Full on move to EV has always seemed like the big moonshot, and is being pushed back on heavily, but we have other levers to pull to help slow emissions while a more gradual shift to EV happens.

I say this as someone who bought a car a few years back that supports flex fuel, and have been more keen to use it when I can over the last couple years. MPG goes down around... 10-15%, but the cost is usually.... 10-15% less, so that seems to balance out some, but flex fuels reduce emissions (no?) which would seem to be the more pressing concern.

2 comments

I have some experience with this.

I live in California, have a Subaru BRZ, and for a while I had a Flex Fuel "kit" installed onto my fuel line/ECU, along with a specialized tune.
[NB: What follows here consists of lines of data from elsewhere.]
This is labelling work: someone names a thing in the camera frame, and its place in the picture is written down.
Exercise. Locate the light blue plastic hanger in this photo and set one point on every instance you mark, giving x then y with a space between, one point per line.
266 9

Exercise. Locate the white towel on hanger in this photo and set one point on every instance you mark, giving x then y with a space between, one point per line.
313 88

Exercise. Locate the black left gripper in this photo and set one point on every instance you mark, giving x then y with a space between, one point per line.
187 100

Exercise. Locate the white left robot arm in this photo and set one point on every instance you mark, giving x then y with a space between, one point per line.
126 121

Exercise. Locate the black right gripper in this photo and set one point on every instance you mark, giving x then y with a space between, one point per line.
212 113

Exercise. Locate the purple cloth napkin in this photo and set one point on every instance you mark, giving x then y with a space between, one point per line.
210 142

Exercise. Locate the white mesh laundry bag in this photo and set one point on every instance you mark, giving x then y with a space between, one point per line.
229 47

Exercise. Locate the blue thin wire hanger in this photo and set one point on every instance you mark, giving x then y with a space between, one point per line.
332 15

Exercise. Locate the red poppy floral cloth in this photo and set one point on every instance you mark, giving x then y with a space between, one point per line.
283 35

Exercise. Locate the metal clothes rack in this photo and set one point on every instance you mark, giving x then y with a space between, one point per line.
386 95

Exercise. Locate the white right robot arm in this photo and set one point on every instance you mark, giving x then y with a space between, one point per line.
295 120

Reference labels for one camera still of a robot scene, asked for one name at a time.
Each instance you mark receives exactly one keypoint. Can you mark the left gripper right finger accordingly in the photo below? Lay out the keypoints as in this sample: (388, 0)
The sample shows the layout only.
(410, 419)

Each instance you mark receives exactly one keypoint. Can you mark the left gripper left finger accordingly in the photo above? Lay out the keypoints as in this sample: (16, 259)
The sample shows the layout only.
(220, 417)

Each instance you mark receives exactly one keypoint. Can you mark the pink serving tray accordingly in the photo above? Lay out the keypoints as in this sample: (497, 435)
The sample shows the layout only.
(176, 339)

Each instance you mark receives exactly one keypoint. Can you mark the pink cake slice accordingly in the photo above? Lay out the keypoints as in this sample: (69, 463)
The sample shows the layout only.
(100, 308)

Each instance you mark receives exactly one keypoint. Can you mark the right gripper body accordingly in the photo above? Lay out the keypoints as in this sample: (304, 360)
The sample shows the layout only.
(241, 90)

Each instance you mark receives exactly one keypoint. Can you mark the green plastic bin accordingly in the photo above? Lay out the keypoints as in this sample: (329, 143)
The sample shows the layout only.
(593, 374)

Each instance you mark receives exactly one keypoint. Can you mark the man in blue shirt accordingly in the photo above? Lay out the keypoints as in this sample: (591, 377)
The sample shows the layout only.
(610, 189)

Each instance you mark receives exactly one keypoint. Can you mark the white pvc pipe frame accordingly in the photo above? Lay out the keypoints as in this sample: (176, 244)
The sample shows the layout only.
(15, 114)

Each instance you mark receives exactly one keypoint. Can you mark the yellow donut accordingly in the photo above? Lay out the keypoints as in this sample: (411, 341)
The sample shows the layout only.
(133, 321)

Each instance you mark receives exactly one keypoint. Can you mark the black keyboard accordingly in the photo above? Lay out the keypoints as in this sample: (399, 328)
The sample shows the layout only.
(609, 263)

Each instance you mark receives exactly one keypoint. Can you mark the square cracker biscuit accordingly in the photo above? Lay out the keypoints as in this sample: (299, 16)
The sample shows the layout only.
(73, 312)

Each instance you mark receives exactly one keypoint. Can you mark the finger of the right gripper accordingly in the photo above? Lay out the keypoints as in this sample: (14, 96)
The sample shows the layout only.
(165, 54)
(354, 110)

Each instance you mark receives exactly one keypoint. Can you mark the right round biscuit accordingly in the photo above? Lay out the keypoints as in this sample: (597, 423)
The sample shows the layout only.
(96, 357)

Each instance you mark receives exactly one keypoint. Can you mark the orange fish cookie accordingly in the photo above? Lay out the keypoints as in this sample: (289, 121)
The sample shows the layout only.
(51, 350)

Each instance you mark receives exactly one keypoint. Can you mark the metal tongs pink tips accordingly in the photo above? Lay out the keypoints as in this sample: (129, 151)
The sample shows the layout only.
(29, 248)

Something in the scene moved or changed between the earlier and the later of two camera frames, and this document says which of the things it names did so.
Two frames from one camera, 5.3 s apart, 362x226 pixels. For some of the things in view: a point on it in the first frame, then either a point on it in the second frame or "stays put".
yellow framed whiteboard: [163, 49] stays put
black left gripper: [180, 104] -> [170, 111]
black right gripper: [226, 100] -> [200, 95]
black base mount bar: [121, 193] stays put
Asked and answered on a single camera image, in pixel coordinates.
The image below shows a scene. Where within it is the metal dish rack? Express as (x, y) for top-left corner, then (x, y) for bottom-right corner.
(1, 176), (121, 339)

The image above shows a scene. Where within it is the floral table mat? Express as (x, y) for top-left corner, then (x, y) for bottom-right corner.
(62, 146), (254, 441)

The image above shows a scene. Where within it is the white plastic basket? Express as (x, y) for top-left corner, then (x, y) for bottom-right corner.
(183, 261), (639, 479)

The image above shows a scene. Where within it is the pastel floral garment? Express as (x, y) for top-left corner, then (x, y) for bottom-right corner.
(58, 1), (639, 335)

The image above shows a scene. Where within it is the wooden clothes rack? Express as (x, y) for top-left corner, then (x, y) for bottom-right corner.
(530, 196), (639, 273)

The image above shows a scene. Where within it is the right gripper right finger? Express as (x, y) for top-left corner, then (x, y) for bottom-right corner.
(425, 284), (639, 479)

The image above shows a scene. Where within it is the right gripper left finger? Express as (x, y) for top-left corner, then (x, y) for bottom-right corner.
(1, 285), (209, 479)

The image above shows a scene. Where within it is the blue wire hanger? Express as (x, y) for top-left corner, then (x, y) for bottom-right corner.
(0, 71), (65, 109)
At least for that platform the cost depends on how you want to run E85. For me it was roughly $2000 or a bit more for: the tune itself (on a dyno, there are some canned tunes that are cheaper but not necessarily as reliable), the flex fuel kit, and the license for the tuning platform.

In the end, the mileage was worse. I think on pump 91 I can average 26mpg with a good mix of highway/city driving, less if purely city.

With E85 I was lucky to get 16-18mpg. And I've heard it's worse for cars with more power (BRZ's are relatively underpowered, about 185hp at the wheels).

Price-wise, E85 was cheaper, sometimes a difference of $1 to $1.50 less than pump 91 (required octane for my car).

I guess it depends on what the goal is, because for some cars it'll mean filling up a lot more often; I'd be curious if the delta in emissions between pump 87/91 and E85 is substantial enough for the additional fill-ups to be worthwhile.

> I guess it depends on what the goal is,

The goal was/is reduced carbon emissions.

Not sure why you cherry-picked a fragment of my original statement?

As with anything, there are variables to consider, and there might not be enough of a measurable difference.

E85 hurts fuel economy too much for that to make sense in a "zero carbon by 2035-2045" timeline. The Ford Taurus from the 90s would get 12.8 mpg on E85 in city driving, vs 18 mpg on gasoline. Plus, additional ethanol production would drive up food costs even more.

California's gas is already E10 (and they'd probably go higher if it wasn't illegal federally).

Ethanol production isn't carbon neutral either so there is that to consider with flex fuel.